__What is required__
Retype, exactly as they appear below, the lines between the line holding "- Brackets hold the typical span" and the line holding "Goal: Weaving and", both ends included.

::::

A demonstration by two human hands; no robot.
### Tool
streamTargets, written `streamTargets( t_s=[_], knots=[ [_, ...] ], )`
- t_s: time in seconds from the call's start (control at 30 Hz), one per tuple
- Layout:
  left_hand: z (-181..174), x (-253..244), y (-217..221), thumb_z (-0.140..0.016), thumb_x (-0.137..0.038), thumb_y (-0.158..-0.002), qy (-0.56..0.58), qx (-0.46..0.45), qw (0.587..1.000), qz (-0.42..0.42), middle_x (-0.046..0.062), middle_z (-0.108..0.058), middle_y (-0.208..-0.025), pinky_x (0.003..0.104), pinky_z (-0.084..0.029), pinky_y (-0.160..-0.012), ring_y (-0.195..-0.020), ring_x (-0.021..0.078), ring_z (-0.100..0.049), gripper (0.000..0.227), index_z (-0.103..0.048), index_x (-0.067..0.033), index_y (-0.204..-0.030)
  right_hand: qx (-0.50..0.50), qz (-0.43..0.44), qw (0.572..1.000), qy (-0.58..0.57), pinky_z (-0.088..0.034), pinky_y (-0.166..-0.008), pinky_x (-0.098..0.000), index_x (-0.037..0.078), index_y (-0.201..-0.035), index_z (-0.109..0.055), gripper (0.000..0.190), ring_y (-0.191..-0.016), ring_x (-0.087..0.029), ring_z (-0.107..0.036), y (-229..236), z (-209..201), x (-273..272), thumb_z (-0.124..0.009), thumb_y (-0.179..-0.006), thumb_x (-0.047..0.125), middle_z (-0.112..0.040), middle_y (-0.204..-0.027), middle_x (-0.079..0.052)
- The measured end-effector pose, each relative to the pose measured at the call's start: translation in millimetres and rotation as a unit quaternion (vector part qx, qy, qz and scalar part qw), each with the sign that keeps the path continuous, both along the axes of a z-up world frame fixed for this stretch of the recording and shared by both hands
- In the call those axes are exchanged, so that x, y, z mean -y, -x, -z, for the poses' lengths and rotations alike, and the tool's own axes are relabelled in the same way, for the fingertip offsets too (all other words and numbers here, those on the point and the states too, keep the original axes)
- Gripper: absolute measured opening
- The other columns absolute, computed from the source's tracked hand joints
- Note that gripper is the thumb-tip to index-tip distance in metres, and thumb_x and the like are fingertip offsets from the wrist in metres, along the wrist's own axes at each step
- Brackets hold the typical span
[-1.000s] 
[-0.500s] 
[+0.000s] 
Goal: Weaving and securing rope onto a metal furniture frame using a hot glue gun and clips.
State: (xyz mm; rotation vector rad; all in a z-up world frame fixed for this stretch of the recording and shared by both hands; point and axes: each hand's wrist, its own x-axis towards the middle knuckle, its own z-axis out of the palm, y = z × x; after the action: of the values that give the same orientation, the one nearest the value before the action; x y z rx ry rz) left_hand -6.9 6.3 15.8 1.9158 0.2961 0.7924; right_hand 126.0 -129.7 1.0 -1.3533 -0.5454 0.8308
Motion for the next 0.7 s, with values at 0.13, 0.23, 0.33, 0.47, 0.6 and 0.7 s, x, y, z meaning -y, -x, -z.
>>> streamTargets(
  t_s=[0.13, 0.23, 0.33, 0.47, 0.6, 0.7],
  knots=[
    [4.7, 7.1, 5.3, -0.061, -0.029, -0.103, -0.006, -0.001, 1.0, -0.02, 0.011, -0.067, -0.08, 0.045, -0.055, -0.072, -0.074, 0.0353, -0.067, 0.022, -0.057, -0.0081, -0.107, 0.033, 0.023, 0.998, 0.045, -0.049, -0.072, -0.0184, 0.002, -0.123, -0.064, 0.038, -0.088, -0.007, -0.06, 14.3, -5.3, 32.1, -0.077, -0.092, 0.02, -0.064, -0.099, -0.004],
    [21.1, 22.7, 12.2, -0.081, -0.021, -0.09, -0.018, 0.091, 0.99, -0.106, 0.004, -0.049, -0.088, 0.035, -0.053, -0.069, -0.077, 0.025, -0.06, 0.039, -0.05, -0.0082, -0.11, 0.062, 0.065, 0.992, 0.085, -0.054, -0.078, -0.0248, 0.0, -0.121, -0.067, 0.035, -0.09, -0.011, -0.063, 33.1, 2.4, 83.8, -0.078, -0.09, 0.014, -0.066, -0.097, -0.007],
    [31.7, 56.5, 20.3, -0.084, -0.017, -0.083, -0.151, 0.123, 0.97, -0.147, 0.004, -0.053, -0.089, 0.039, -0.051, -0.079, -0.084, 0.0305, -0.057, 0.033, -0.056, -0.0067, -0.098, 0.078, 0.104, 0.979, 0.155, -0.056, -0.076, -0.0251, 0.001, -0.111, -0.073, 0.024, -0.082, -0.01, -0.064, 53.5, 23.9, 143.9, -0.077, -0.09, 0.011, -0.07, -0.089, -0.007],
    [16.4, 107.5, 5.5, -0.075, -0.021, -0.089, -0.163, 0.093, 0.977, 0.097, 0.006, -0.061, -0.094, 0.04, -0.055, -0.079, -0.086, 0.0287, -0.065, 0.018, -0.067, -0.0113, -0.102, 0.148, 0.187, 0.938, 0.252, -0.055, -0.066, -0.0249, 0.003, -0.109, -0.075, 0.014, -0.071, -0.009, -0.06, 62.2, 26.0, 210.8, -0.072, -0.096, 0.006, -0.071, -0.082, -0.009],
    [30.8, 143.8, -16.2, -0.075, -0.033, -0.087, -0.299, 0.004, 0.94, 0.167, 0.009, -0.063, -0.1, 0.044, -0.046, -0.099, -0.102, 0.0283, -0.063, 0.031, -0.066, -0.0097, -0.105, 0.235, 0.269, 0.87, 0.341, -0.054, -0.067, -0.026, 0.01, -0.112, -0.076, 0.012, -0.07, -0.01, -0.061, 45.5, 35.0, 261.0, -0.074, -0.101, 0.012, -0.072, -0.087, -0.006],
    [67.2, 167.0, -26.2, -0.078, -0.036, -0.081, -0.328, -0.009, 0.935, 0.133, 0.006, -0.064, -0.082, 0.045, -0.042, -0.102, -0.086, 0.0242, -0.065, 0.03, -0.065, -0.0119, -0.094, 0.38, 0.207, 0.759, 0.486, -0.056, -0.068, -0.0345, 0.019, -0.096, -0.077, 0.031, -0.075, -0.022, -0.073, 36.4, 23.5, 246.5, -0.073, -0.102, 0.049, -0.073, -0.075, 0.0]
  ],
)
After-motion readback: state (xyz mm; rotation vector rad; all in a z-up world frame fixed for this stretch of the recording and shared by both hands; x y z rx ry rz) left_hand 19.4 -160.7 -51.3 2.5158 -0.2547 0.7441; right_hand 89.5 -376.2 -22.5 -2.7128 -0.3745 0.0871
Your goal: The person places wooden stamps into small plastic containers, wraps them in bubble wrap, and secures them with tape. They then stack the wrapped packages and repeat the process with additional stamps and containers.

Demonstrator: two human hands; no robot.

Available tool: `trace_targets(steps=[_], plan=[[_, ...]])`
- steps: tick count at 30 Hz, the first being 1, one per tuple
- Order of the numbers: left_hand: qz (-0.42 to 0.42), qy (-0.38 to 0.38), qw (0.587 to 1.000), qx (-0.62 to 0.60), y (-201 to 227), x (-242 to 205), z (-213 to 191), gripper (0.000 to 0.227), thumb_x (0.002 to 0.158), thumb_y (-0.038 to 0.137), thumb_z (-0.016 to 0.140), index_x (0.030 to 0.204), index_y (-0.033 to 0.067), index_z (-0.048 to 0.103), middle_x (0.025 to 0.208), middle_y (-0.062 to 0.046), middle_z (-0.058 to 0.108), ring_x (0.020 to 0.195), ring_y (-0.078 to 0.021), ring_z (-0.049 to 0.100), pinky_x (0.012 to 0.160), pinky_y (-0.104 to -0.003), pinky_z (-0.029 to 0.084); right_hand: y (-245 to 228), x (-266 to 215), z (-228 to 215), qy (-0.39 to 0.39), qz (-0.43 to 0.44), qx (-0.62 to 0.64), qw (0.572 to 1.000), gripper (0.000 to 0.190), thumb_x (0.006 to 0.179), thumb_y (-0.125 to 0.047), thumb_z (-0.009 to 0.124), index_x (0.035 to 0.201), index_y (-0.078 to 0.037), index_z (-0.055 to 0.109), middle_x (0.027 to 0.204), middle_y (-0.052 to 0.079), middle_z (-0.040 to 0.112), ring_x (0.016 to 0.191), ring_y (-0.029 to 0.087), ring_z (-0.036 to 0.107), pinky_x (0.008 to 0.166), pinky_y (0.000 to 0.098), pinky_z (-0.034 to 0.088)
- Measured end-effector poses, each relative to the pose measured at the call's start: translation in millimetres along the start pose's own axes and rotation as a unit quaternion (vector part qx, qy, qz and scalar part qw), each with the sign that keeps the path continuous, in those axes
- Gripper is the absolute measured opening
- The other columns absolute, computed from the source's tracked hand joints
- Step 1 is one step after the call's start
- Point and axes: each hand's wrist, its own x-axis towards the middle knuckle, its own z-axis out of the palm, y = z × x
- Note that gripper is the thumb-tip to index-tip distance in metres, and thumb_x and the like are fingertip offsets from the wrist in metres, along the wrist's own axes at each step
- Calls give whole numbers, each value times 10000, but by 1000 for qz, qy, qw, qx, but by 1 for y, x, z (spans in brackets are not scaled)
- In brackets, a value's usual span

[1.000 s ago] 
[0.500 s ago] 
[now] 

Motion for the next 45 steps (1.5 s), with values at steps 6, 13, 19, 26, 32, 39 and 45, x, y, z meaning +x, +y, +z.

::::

__Your response__
- Brackets hold the typical span
[-1.000s] 
[-0.500s] 
[+0.000s] 
Goal: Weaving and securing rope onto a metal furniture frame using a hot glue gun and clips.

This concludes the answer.